Chemoselective Alteration of Fluorophore Scaffolds as a Strategy for the Development of Ratiometric Chemodosimeters

Ratiometric sensors generally couple binding events or chemical reactions at a distal site to changes in the fluorescence of a core fluorophore scaffold. However, such approaches are often hindered by spectral overlap of the product and reactant species. We provide a strategy to design ratiometric sensors that display dramatic spectral shifts by leveraging the chemoselective reactivity of novel functional groups inserted within fluorophore scaffolds. As a proof‐of‐principle, fluorophores containing a borinate (RF620) or silanediol (SiOH2R) functionality at the bridging position of the xanthene ring system are developed as endogenous H2O2 sensors. Both these fluorophores display far‐red to near‐infrared excitation and emission prior to reaction.
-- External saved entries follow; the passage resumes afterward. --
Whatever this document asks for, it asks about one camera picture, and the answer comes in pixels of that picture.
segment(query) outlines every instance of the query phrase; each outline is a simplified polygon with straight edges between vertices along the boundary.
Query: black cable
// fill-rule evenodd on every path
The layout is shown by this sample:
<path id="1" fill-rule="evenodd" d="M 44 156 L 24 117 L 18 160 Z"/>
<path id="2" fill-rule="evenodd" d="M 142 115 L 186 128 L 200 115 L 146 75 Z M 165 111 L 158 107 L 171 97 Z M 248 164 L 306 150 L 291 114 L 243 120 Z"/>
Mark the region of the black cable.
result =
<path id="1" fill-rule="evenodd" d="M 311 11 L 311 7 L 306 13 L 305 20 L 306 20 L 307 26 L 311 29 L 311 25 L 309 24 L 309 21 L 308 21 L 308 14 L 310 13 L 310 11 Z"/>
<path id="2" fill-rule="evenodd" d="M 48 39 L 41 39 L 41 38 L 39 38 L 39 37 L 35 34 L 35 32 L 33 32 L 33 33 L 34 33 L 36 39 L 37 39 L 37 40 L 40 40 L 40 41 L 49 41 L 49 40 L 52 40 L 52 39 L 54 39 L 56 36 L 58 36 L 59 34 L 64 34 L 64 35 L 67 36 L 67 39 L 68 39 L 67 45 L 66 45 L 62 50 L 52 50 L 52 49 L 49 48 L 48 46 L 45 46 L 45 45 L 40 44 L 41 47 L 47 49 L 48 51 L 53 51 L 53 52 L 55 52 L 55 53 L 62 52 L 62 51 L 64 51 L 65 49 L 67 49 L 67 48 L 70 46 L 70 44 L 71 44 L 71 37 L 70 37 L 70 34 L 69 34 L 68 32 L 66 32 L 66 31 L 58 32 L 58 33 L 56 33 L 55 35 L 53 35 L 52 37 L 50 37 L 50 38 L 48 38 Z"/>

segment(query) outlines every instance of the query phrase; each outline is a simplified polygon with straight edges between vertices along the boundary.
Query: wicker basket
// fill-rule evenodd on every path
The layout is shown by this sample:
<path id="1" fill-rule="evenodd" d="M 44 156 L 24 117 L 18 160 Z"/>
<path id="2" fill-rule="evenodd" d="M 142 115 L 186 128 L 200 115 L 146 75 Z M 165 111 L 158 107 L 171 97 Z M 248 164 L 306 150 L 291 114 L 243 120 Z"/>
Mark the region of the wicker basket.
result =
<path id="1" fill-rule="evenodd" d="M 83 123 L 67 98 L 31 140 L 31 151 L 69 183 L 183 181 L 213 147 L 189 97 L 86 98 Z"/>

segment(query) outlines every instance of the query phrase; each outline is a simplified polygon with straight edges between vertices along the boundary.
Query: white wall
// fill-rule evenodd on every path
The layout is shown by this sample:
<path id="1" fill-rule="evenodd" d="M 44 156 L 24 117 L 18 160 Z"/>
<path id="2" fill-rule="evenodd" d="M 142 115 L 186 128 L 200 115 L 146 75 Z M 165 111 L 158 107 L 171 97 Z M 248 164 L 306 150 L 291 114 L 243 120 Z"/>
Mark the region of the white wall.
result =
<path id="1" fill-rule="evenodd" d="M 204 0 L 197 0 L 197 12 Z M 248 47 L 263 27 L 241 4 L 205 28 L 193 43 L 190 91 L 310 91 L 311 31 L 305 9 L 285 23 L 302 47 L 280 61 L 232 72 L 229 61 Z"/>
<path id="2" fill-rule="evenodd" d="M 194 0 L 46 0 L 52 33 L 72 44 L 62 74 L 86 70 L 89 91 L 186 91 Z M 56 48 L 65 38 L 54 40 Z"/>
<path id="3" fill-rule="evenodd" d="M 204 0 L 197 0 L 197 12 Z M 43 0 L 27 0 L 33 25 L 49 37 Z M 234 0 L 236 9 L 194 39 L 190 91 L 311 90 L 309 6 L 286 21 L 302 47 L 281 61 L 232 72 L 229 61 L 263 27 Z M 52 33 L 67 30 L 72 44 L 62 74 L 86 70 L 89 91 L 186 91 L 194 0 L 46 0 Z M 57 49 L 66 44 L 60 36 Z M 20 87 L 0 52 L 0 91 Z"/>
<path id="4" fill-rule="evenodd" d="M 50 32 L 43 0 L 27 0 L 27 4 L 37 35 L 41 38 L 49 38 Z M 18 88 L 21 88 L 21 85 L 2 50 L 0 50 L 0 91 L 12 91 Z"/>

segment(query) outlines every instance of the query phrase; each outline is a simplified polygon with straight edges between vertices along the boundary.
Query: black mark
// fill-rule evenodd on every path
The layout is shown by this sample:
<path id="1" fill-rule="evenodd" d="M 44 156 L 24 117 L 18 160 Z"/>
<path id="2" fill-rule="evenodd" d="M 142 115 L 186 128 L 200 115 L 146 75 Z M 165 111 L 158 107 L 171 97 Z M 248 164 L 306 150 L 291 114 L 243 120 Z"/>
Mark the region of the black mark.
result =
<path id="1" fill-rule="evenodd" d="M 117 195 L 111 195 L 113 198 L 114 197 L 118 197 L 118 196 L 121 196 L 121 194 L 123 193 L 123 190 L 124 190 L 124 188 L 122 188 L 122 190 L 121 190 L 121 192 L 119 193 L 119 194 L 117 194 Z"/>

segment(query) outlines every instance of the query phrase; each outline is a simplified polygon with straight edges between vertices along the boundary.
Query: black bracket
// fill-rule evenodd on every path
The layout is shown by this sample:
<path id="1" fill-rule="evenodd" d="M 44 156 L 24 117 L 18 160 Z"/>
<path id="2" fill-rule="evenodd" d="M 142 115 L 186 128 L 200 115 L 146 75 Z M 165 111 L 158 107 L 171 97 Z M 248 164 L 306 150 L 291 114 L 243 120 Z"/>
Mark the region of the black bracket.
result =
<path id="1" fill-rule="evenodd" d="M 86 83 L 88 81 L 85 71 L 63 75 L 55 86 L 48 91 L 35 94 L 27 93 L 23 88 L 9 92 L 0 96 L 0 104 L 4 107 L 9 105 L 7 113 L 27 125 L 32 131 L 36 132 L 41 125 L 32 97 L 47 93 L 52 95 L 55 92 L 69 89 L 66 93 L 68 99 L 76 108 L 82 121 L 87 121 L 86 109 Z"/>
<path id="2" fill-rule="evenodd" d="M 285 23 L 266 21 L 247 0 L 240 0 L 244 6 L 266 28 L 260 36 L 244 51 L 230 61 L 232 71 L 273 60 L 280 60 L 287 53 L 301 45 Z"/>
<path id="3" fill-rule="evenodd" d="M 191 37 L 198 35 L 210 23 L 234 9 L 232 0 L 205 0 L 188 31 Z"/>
Upon oxidation by H2O2 both sensors are chemically converted to tetramethylrhodamine, producing significant (≥66 nm) blue‐shifts in excitation and emission maxima. This work provides a new concept for the development of ratiometric probes. Ratiometrische Sensoren: Eine neuartige Methode für die gezielte Entwicklung ratiometrischer Sensoren, bezeichnet als chemoselektive Veränderung von Fluorophorgerüsten (CAFS), wird vorgestellt. Das Konzept wird am Beispiel zweier Wasserstoffperoxidsensoren mit großen Anregungs‐ und Emissionsverschiebungen (≥66 nm) demonstriert.